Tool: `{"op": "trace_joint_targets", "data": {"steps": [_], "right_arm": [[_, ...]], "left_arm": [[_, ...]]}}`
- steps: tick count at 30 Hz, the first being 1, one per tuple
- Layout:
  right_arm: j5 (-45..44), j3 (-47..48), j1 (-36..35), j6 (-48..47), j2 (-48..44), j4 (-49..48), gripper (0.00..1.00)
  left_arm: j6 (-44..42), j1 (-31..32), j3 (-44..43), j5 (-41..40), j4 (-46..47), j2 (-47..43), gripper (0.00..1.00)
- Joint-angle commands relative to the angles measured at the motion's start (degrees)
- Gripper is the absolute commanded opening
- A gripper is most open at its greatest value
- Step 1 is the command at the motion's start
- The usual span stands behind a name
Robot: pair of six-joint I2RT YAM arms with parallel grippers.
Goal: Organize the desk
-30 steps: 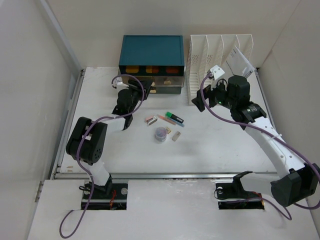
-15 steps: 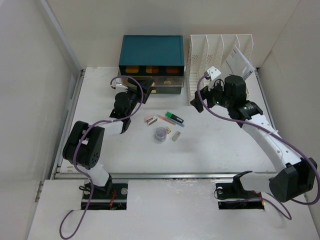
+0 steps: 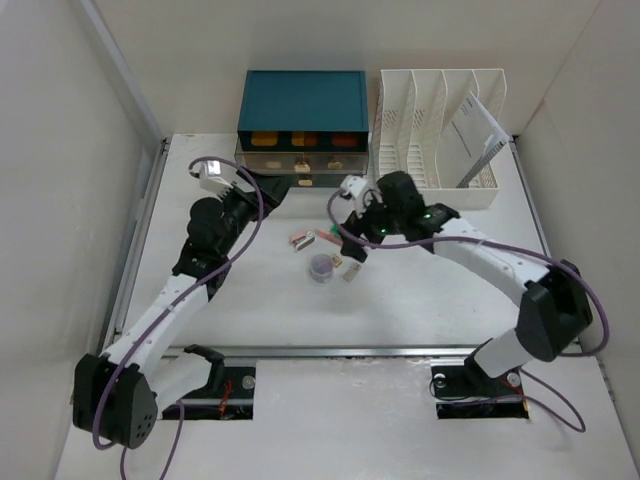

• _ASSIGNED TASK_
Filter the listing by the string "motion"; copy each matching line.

• _WRITTEN SOLUTION_
- Joint-angle commands relative to the angles measured at the motion's start (degrees)
- Step 1 is the command at the motion's start

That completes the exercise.